- _Your assignment_
Copy out the full set of records. Keep every word the same.

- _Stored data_
------------------------------------------------
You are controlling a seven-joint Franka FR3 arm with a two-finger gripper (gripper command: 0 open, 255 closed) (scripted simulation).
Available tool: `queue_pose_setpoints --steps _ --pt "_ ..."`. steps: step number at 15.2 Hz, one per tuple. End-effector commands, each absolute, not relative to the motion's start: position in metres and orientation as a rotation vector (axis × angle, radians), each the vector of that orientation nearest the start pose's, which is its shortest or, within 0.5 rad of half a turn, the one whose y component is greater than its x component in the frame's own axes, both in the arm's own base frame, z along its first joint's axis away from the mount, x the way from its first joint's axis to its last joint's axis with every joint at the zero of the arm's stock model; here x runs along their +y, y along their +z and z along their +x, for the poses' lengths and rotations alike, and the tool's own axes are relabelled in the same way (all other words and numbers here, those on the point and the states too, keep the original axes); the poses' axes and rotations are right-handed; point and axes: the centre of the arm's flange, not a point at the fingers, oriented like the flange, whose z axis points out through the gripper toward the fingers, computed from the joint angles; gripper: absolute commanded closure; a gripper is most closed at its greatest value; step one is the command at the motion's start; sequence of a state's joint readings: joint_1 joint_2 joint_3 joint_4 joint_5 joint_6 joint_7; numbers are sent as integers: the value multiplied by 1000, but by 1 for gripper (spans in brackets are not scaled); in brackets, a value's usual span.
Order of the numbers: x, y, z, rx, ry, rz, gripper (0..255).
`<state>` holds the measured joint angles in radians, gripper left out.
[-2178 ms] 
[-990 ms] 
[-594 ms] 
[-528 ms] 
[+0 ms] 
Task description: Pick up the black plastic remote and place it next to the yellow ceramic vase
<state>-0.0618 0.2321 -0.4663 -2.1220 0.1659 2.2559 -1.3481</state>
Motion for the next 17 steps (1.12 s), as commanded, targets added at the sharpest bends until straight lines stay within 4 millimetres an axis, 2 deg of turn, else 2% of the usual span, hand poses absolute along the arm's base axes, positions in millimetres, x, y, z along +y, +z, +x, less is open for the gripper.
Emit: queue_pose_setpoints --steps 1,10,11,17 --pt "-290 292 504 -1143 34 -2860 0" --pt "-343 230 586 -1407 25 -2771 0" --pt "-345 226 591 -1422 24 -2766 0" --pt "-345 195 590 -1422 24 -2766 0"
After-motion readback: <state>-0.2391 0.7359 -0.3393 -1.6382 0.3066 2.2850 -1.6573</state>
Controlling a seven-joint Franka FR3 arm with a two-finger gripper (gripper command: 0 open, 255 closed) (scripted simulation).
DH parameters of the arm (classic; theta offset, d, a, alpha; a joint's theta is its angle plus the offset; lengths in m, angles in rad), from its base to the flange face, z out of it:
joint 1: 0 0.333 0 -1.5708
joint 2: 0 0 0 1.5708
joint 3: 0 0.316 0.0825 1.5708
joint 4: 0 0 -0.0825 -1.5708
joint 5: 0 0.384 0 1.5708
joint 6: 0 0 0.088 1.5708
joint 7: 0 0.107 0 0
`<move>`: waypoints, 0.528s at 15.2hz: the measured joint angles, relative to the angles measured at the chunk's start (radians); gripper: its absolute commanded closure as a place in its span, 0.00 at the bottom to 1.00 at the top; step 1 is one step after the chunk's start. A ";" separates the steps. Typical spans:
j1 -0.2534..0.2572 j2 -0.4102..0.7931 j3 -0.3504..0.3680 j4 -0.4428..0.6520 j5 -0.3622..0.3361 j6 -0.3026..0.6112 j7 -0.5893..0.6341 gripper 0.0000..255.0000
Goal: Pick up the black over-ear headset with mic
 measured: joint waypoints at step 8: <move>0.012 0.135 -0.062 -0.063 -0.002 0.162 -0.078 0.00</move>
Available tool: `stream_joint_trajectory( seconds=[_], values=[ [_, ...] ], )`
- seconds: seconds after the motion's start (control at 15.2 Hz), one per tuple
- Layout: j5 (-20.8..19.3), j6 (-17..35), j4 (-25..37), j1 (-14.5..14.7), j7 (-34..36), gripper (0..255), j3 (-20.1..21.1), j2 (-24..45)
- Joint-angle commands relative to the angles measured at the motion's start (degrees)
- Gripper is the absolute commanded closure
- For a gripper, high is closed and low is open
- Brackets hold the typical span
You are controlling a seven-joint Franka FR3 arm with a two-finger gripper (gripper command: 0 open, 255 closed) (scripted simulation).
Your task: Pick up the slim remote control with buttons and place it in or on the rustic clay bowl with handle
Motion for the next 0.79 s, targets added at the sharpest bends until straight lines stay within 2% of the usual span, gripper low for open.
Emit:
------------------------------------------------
- _Answer to this task_
You are controlling a seven-joint Franka FR3 arm with a two-finger gripper (gripper command: 0 open, 255 closed) (scripted simulation).
Available tool: `queue_pose_setpoints --steps _ --pt "_ ..."`. steps: step number at 15.2 Hz, one per tuple. End-effector commands, each absolute, not relative to the motion's start: position in metres and orientation as a rotation vector (axis × angle, radians), each the vector of that orientation nearest the start pose's, which is its shortest or, within 0.5 rad of half a turn, the one whose y component is greater than its x component in the frame's own axes, both in the arm's own base frame, z along its first joint's axis away from the mount, x the way from its first joint's axis to its last joint's axis with every joint at the zero of the arm's stock model; here x runs along their +y, y along their +z and z along their +x, for the poses' lengths and rotations alike, and the tool's own axes are relabelled in the same way (all other words and numbers here, those on the point and the states too, keep the original axes); the poses' axes and rotations are right-handed; point and axes: the centre of the arm's flange, not a point at the fingers, oriented like the flange, whose z axis points out through the gripper toward the fingers, computed from the joint angles; gripper: absolute commanded closure; a gripper is most closed at its greatest value; step one is the command at the motion's start; sequence of a state's joint readings: joint_1 joint_2 joint_3 joint_4 joint_5 joint_6 joint_7; numbers are sent as integers: the value multiplied by 1000, but by 1 for gripper (spans in brackets are not scaled); in brackets, a value's usual span.
Order of the numbers: x, y, z, rx, ry, rz, gripper (0..255).
`<state>` holds the measured joint angles in radians, gripper left out.
[-2178 ms] 
[-990 ms] 
[-594 ms] 
[-528 ms] 
[+0 ms] 
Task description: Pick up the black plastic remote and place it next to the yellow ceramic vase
<state>-0.0618 0.2321 -0.4663 -2.1220 0.1659 2.2559 -1.3481</state>
Motion for the next 17 steps (1.12 s), as commanded, targets added at the sharpest bends until straight lines stay within 4 millimetres an axis, 2 deg of turn, else 2% of the usual span, hand poses absolute along the arm's base axes, positions in millimetres, x, y, z along +y, +z, +x, less is open for the gripper.
Emit: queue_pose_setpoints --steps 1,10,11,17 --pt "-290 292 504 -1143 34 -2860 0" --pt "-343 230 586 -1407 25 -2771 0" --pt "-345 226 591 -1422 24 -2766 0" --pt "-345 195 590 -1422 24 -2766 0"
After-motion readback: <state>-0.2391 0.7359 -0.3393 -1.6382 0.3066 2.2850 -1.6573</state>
Controlling a seven-joint Franka FR3 arm with a two-finger gripper (gripper command: 0 open, 255 closed) (scripted simulation).
DH parameters of the arm (classic; theta offset, d, a, alpha; a joint's theta is its angle plus the offset; lengths in m, angles in rad), from its base to the flange face, z out of it:
joint 1: 0 0.333 0 -1.5708
joint 2: 0 0 0 1.5708
joint 3: 0 0.316 0.0825 1.5708
joint 4: 0 0 -0.0825 -1.5708
joint 5: 0 0.384 0 1.5708
joint 6: 0 0 0.088 1.5708
joint 7: 0 0.107 0 0
`<move>`: waypoints, 0.528s at 15.2hz: the measured joint angles, relative to the angles measured at the chunk's start (radians); gripper: its absolute commanded closure as a place in its span, 0.00 at the bottom to 1.00 at the top; step 1 is one step after the chunk's start. A ";" separates the steps. Typical spans:
j1 -0.2534..0.2572 j2 -0.4102..0.7931 j3 -0.3504..0.3680 j4 -0.4428..0.6520 j5 -0.3622..0.3361 j6 -0.3026..0.6112 j7 -0.5893..0.6341 gripper 0.0000..255.0000
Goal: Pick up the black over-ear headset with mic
 measured: joint waypoints at step 8: <move>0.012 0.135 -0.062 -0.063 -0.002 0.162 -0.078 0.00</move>
Available tool: `stream_joint_trajectory( seconds=[_], values=[ [_, ...] ], )`
- seconds: seconds after the motion's start (control at 15.2 Hz), one per tuple
- Layout: j5 (-20.8..19.3), j6 (-17..35), j4 (-25..37), j1 (-14.5..14.7), j7 (-34..36), gripper (0..255), j3 (-20.1..21.1), j2 (-24..45)
- Joint-angle commands relative to the angles measured at the motion's start (degrees)
- Gripper is the absolute commanded closure
- For a gripper, high is closed and low is open
- Brackets hold the typical span
You are controlling a seven-joint Franka FR3 arm with a two-finger gripper (gripper command: 0 open, 255 closed) (scripted simulation).
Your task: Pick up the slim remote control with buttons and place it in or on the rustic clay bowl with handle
Motion for the next 0.79 s, targets added at the sharpest bends until straight lines stay within 2% of the usual span, gripper low for open.
Emit:

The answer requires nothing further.